The Genome Analyzer Pipeline Software (Pipeline) is used to perform the early data analysis of a sequencing run, including the image analysis, base calling, and alignment. Alignment is performed with Efficient Large-Scale Alignment of Nucleotide Databases (ELAND). The Pipeline also supports the generation of quality scores for the purposes of successfully filtering and truncating reads to enhance sequence accuracy. The error probabilities are routinely reported from signal/noise ratios of each base.
The CASAVA Software package (short for "Consensus Assessment of Sequence And VAriation") performs a post-sequencing analysis of data from reads aligned to the user-selected reference genome by the Pipeline. The core of the application is the “allele caller”. During the build process, the CASAVA Software collates, filters, and compiles aligned reads. CASAVA then calls the genomic consensus sequence using a Bayesian algorithm and compares it to the selected reference sequence in order to identify homozygous or heterozygous SNPs. CASAVA generates a range of statistics, such as mean depth and percentage chromosome coverage, to enable comparison with previous builds or other individuals. The RNA Sequencing analysis tool set built into CASAVA provides read counts for exons, genes, and the splice junctions implicated in alternative splicing of transcripts.
Flicker: We are using Flicker, which is a pre-release software tool designed as an add-on to the Illumina Genome Analyzer Pipeline software for preliminary processing and initial analysis of small RNA sequence runs (miRNA-Seq). Flicker runs on any Unix or Linux-enabled machine. Flicker contains public source alignment target files derived from the current version of miRBase for human, mouse, rat, nonhuman primate and Arabidopsis microRNAs.
Flicker does four main things to facilitate analysis of miRNA-Seq:
GenomeStudio RNA Sequencing Module v1.0: GenomeStudio is a modular software platform for viewing and analyzing data obtained in multiple sequencing applications: ChIP-Seq, DNA-Seq, RNA-Seq and miRNA-Seq. Files are initially generated using the Pipeline and CASAVA after which CASAVA files are downloaded into GenomeStudio. This integrated platform is proprietary to Illumina and we have purchased several copies for analysis in the Next Generation Sequencing Core. We routinely use the RNA Sequencing Module to facilitate data analysis from RNA-Seq and miRNA-Seq runs. This software package is necessary for viewing these extremely large and complex data sets in the reductionist terms of experimental our objectives such as comparing expression levels and splice variants, or detecting SNP’s in specific gene candidates identified in other studies as potentially high value targets for biological significance. Another important function of GenomeStudio is to create standard file formats for efficient data export and sharing.

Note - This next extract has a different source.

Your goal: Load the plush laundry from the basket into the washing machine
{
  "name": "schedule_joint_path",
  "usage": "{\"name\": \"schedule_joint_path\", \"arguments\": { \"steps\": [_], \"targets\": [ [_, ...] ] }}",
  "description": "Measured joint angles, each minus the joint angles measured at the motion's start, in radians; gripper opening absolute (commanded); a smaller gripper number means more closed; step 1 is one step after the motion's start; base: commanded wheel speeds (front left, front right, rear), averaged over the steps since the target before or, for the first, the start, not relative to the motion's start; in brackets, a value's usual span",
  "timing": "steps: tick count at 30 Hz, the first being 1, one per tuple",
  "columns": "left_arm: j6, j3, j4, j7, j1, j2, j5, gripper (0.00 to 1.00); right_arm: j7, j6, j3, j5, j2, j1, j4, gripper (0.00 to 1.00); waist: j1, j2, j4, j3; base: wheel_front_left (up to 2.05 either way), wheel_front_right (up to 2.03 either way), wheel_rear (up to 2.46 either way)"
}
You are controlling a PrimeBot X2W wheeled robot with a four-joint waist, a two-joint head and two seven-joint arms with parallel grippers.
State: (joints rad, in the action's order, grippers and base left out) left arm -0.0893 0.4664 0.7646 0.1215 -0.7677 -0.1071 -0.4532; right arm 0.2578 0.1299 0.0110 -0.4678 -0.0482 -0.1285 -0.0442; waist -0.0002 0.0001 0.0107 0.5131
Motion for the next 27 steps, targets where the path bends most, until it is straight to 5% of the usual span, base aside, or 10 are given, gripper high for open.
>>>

CLCbio It should be noted here that this is a new and rapidly evolving field. Thus, we anticipate that tools for sequence analysis and viewing will continue to evolve and we regularly survey the literature and attend expert user meetings to stay abreast of these changes. For example, CLC Genomics Workbench (http://www.clcbio.com/index.php?id=1240) is a desktop application we routinely use for analyzing and visualizing Next Generation Sequencing data. The CLC workbench imports millions of short reads within minutes. The workbench is useful for de novo and reference alignments, SNP detection, Deletion Insertion Polymorphism (DIPs) detection, and identification of genomic rearrangements. The software is also valuable for visualization and interactive graphical manipulation of results.
Open source tools: MAQ, Bowtie, Velvet: Another aligner program we use is called MAQ, which stands for Mapping and Assembly with Quality. MAQ builds assemblies by mapping short reads to reference sequences (http://sourceforge.net/projects/maq/). MAQ can also take the results of sequence runs done with the paired end read protocol to perform the fitting necessary for mapping insertions, deletions, and translocations to overcome the challenges of sequence alignment in regions of repetitive elements. Consensus genotypes are called, including homozygous and heterozygous polymorphisms, with a Phred probabilistic quality assigned to each base. Another tool, called Bowtie, is the fastest short read aligner, but does not report statistics on uniqueness/multiple alignment of reads. However, Bowtie does use mapping quality for alignment and is a useful open source tool. Finally, Velvet performs de novo assembly that can leverage short reads in combination with read pairs to produce useful assemblies. Velvet’s algorithms manipulate de Bruijn graphs to enable genomic sequence assembly. A de Bruijn graph is a compact representation based on short ‘words’ (k-mers) that is ideal for high coverage of short read (25-50 bp) data sets. When applied to Illumina data sets without read pairs, Velvet generates contigs of approximately 8 kb in a prokaryote and 2 kb in a mammalian. Thus, Velvet is critical for our use in de novo assembly because parameters can be custom set based on the data at hand and this tool works better in our experience for this purpose than the CLC Workbench and GenomeStudio.